4.3. Exosome Isolation and Characterization
The Total Exosome Isolation Kit (Invitrogen^®^, Cat. No. 4404450, Vilnius, Lithuania) was used to isolate exosomes from plasma as recommended. Exosome isolation and characterization in the present study represent a methodological continuation of the standardization previously reported by Noboa et al. [60]. In that work, vesicles were characterized by Western blot detection of the tetraspanins CD81 and CD9 and by transmission electron microscopy (TEM) using a FEI Tecnai Spirit BioTwin microscope (FEI Technology; FEI TIA software v4.15, Hillsboro, OR, USA). Throughout the manuscript, the term ‘exosomes’ is used to refer to small extracellular vesicles enriched by the isolation method employed. This terminology is used in an operational sense and does not imply definitive attribution of endosomal biogenesis, in accordance with MISEV 2023 recommendations [3].
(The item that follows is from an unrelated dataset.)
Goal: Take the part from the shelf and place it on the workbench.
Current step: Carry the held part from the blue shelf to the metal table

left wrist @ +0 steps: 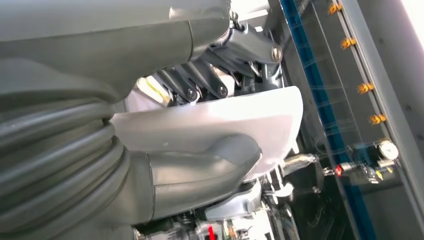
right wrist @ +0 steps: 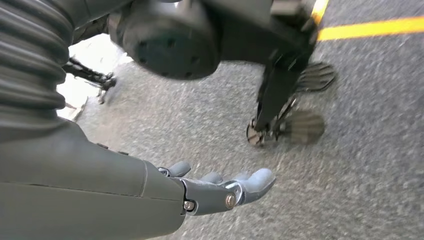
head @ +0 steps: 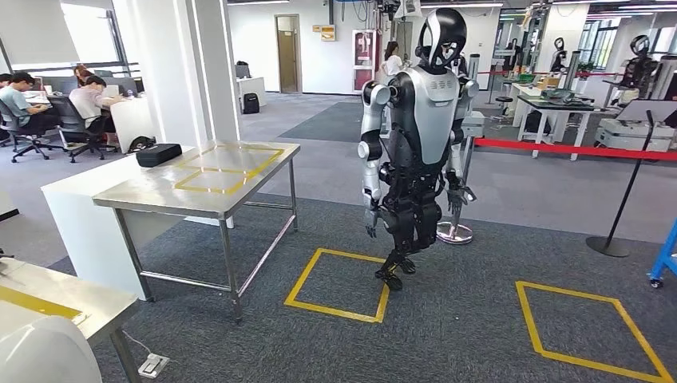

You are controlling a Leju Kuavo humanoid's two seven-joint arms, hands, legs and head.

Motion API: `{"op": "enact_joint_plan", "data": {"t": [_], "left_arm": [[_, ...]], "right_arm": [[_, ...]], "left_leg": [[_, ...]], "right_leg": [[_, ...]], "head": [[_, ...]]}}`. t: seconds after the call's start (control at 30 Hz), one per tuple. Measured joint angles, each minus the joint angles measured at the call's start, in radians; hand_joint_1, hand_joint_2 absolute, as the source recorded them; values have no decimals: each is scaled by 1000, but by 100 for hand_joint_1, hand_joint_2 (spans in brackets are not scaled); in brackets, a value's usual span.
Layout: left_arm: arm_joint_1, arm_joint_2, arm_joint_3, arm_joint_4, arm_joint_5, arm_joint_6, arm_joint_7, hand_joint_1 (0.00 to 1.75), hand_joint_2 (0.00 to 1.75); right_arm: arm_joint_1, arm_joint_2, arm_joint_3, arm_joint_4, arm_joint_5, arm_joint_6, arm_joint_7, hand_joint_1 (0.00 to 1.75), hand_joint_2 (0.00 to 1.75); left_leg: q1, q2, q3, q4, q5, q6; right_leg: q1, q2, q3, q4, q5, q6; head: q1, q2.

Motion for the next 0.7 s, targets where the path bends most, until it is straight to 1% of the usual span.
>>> {"op": "enact_joint_plan", "data": {"t": [0.03, 0.07, 0.1, 0.13, 0.17, 0.2, 0.23, 0.27, 0.3, 0.33, 0.37, 0.4, 0.43, 0.47, 0.5, 0.53, 0.57, 0.6, 0.63, 0.67, 0.7], "left_arm": [[0, -1, 3, 1, 4, 3, 0, 175, 175], [-2, -3, 6, 5, 7, 8, 1, 175, 175], [-4, -8, 8, 9, 6, 10, 1, 175, 175], [-7, -16, 8, 13, 0, 12, 2, 175, 175], [-9, -25, 8, 17, -7, 13, 2, 175, 175], [-11, -33, 8, 18, -15, 14, 2, 175, 175], [-16, -40, 8, 18, -19, 14, 2, 175, 175], [-21, -43, 8, 18, -20, 14, 2, 175, 175], [-26, -46, 8, 17, -18, 14, 2, 175, 175], [-30, -46, 9, 17, -15, 14, 1, 175, 175], [-32, -46, 9, 17, -12, 14, 1, 175, 175], [-35, -46, 10, 17, -10, 14, 1, 175, 175], [-40, -46, 10, 18, -9, 14, 0, 175, 175], [-44, -46, 10, 18, -9, 15, 0, 175, 175], [-48, -46, 10, 19, -8, 15, 0, 175, 175], [-49, -47, 10, 21, -7, 15, 0, 175, 175], [-49, -47, 10, 22, -6, 15, 0, 175, 175], [-49, -47, 10, 22, -5, 15, 1, 175, 175], [-49, -47, 10, 22, -4, 15, 1, 175, 175], [-50, -47, 10, 21, -3, 14, 1, 175, 175], [-52, -47, 10, 20, -3, 14, 1, 175, 175]], "right_arm": [[-2, 0, 0, 0, 0, -3, 2, 0, 175], [-2, 1, -1, 0, -1, -6, 6, 0, 175], [-1, 1, -2, 0, -2, -8, 9, 0, 175], [0, 1, -3, 0, -3, -9, 12, 0, 175], [2, 1, -4, 0, -4, -10, 13, 0, 175], [4, 2, -5, 0, -5, -11, 13, 0, 175], [3, 2, -5, 0, -5, -10, 11, 0, 175], [4, 2, -5, 0, -5, -9, 10, 0, 175], [3, 3, -5, 0, -4, -9, 10, 0, 175], [2, 4, -6, 0, -3, -7, 9, 0, 175], [0, 4, -6, 0, -2, -7, 10, 0, 175], [-1, 5, -6, 0, -1, -6, 10, 0, 175], [-2, 6, -6, 0, -1, -6, 10, 0, 175], [-1, 6, -6, 0, 0, -6, 10, 0, 175], [0, 6, -6, 0, 0, -6, 11, 0, 175], [2, 6, -6, 0, 1, -5, 11, 0, 175], [2, 6, -6, 0, 2, -5, 12, 0, 175], [2, 6, -6, 0, 2, -5, 12, 0, 175], [1, 6, -6, 0, 3, -5, 12, 0, 175], [0, 7, -6, 0, 4, -5, 13, 0, 175], [0, 8, -6, 0, 4, -5, 13, 0, 175]], "left_leg": [[3, -14, 2, -5, 4, 4], [7, -37, 3, -9, 8, 11], [13, -66, 5, -10, 12, 15], [18, -98, 6, -7, 13, 16], [21, -129, 2, 0, 11, 13], [22, -155, -2, 8, 8, 6], [23, -170, -6, 13, 7, -2], [24, -182, -11, 13, 8, -9], [25, -193, -17, 12, 11, -17], [26, -203, -21, 9, 13, -23], [26, -193, -25, 12, 11, -28], [24, -170, -34, 27, 1, -32], [23, -137, -51, 63, -21, -36], [22, -100, -77, 120, -51, -39], [22, -79, -109, 186, -82, -41], [23, -68, -137, 244, -105, -43], [23, -63, -152, 275, -108, -44], [23, -60, -147, 267, -93, -43], [23, -54, -123, 222, -63, -40], [21, -36, -86, 152, -28, -36], [16, -13, -51, 87, -4, -29]], "right_leg": [[-1, 12, 2, 3, -4, 7], [-3, 43, -21, 58, -35, 15], [-5, 80, -50, 113, -51, 22], [-10, 126, -62, 129, -45, 27], [-15, 164, -68, 131, -41, 30], [-18, 186, -49, 79, -10, 31], [-20, 203, -27, 28, 8, 30], [-19, 211, -24, 18, 4, 26], [-16, 202, -23, 16, 6, 20], [-16, 189, -21, 15, 7, 12], [-17, 178, -19, 11, 9, 5], [-18, 165, -16, 7, 12, -3], [-19, 152, -15, 4, 13, -9], [-17, 139, -14, 2, 13, -13], [-16, 124, -14, 2, 12, -16], [-14, 110, -14, 2, 10, -18], [-13, 95, -13, 2, 8, -18], [-13, 81, -11, 2, 6, -18], [-12, 68, -8, 2, 4, -17], [-11, 56, -3, 2, 1, -15], [-9, 44, 2, 3, -3, -11]], "head": [[0, 0], [2, 0], [4, 0], [5, 0], [7, 0], [7, 0], [7, 0], [7, 0], [6, 0], [6, 0], [5, 0], [3, 0], [1, 0], [0, 0], [-1, 0], [-1, 0], [-1, 0], [-1, 0], [-1, 0], [-1, 0], [-1, 0]]}}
4.4. miRs Extraction from Isolated Exosomes and Serum
Isolated exosomes were lysed by Radioimmunoprecipitation assay buffer (RIPA), and briefly Trizol reagent was used to extract total miRNA. The total miRs concentration was assessed using a Qubit assay kit Invitrogen™. cDNA was synthesized with a cDNA Synthesis Kit (TaqMan™ Advanced miRNA cDNA Synthesis Kit, Carlsbad, CA, USA). miRNA relative expression was performed using SYBRGreen Master Mix (Applied Biosystem, Warrington, UK) in real-time qRT-PCR (StepOne, Foster City, CA, USA). Normalized to the mean of CT of miR-24-3p that served as internal control [61]. Obtained −2^ΔC^T values give the logarithmic relative expression. The miR-24-3p and miR-34-5p primers used in PCR were extracted with T4Oligo (Irapuato, Gto, Mexico) (primer assay miR-24-3p CTGCTGAACTGAGCCA, miR-34-5p AGCTAAGACACTGCCA, both with 10X MiniScript (Quiagen, Hilden, Germany)).
4.5. Statistical Analysis
The differences were analyzed using the Mann–Whitney U test for the serum and exosome microRNA concentrations. The correlation was determined by the Spearman rho test. Data are presented as mean ± standard deviations, with statistical significance set at p < 0.05. GraphPad Prism version 8.4.0 for macOS was used for data analysis and graphing.
5. Conclusions
This study aimed to evaluate the presence and differential expression of miR-34a in serum and plasma exosomes among adults characterized by normal or increased body fat percentage. We observed the presence of miR-34a in both compartments, and the expression levels exhibited alternately divergent and specific relative expression and correlation patterns with markers of metabolism, inflammation, insulin resistance status, and body adiposity.
In this context, we highlight the importance of three aspects. First, we observed an evident negative correlation between serum sdLDLc concentration and exosomal miR-34a overexpression in individuals with increased body fat percentage, and second, we noted a tendency toward negative correlation with parameters such as triglycerides, the LDLc/HDLc ratio, and AdipoQT. Third, in contrast, a tendency toward positive correlation was observed between the relative expression levels of serum miR-34a and the concentration of HDLc and the TC/HDLc, BMI, and AVI ratios, as well as a negative correlation with C3.
The divergence in these observations suggests that the relative expression of miR-34a in both compartments—serum and exosomes—may reflect early alterations in lipid metabolism. Furthermore, it may indicate a subclinical inflammatory process developing toward chronicity, preferentially in individuals with an increased body fat percentage.
We recommend future studies to define the relevance of the relative expression of miR-34a and other miRs as potential targets.